Ertl Diana-Alexandra, Raimann Adalbert, Csaicsich Dagmar, Patsch Janina M, Laccone Franco, Haeusler Gabriele
University Clinic for Pediatrics and Adolescent Medicine, Medical University of Vienna, Vienna, Austria.
Horm Res Paediatr. 2017;87(3):196-204. doi: 10.1159/000450947. Epub 2016 Nov 1.
A female infant was admitted to hospital due to failure to thrive. She presented hypercalcemia (4.09 mmol/L, normal range: 2.2-2.65 mmol/L), high 25-hydroxyvitamin D (283 nmol/L, normal range: 75-250 nmol/L), 1,25-dihydroxyvitamin D in the upper normal range, and low parathyroid hormone. Vitamin D intoxication was suspected. The patient had received routine rickets prophylaxis.
Williams-Beuren syndrome was genetically excluded. Sequencing of CYP24A1 showed 2 mutations: c.443T>C and c.1186C>T.
The patient's clinical status improved after intravenous rehydration, cessation of supplementation, and on a low-calcium diet. 25-Hydroxyvitamin D concentrations normalized within days, while 1,25-dihydroxyvitamin D remained in the upper normal range. We also investigated our patient's bone health.
The patient was hospitalized initially on suspicion of vitamin D intoxication but proved to be a case of compound heterozygosity. Data on the long-term clinical and biochemical evolution of patients with idiopathic infantile hypercalcemia are sparse. Our follow-up showed seasonal variations of vitamin D and calcium parameters, with no influence on kidney function or bone health for the investigated period.

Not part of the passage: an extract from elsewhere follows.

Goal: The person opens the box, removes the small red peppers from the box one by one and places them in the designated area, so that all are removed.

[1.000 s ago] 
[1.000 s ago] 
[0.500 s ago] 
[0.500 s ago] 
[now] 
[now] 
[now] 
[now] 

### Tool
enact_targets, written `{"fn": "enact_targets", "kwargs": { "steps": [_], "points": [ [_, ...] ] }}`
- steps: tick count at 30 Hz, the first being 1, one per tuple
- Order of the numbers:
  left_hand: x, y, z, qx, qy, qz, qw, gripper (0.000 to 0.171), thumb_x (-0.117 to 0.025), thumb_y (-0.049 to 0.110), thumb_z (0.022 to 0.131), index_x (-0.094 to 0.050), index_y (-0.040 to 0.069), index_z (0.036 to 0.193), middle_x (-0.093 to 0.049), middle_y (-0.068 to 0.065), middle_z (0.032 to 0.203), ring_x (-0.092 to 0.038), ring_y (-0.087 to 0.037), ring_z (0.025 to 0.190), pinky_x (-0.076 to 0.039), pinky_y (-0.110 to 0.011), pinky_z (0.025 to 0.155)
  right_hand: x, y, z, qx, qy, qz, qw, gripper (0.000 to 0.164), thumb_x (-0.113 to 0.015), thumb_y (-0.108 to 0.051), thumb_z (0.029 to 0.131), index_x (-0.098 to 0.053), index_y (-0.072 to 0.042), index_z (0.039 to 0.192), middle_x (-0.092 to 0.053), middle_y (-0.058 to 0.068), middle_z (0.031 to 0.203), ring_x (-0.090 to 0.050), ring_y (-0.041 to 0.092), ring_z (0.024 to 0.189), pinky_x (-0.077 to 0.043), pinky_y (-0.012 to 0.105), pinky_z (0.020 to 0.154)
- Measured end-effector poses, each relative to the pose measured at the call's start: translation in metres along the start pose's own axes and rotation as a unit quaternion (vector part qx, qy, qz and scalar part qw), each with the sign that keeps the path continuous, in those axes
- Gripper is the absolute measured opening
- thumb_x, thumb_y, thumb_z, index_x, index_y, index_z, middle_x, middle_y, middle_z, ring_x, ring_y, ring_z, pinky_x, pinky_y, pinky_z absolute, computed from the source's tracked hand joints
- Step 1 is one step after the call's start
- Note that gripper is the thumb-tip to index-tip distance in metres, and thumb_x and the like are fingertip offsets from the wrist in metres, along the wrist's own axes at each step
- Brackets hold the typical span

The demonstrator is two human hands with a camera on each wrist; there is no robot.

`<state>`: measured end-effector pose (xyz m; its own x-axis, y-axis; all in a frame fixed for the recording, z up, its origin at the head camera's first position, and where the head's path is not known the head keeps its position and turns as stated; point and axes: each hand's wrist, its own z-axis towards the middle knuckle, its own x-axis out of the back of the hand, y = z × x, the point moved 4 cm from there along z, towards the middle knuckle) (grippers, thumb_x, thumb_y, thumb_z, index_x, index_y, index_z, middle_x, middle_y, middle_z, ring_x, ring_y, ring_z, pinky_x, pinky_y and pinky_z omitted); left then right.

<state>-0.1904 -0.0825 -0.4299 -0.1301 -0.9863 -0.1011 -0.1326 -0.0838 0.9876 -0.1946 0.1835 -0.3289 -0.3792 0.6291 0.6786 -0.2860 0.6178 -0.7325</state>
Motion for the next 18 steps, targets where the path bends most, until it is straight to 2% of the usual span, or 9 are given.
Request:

一名女婴因发育不良入院。她出现高钙血症(4.09毫摩尔/升,正常范围:2.2 - 2.65毫摩尔/升)、高25 - 羟基维生素D(283纳摩尔/升,正常范围:75 - 250纳摩尔/升)、1,25 - 二羟基维生素D处于正常范围上限以及甲状旁腺激素水平低。怀疑为维生素D中毒。该患者接受过常规佝偻病预防治疗。
通过基因检测排除了威廉姆斯 - 伯伦综合征。CYP24A1基因测序显示有两个突变:c.443T>C和c.1186C>T。
经静脉补液、停止补充维生素D及采用低钙饮食后,患者的临床状况有所改善。25 - 羟基维生素D浓度在数天内恢复正常,而1,25 - 二羟基维生素D仍处于正常范围上限。我们还对该患者的骨骼健康进行了调查。
该患者最初因怀疑维生素D中毒而住院,但最终被证明是复合杂合子病例。关于特发性婴儿高钙血症患者长期临床和生化演变的数据较少。我们的随访显示维生素D和钙参数存在季节性变化,在所研究期间对肾功能或骨骼健康无影响。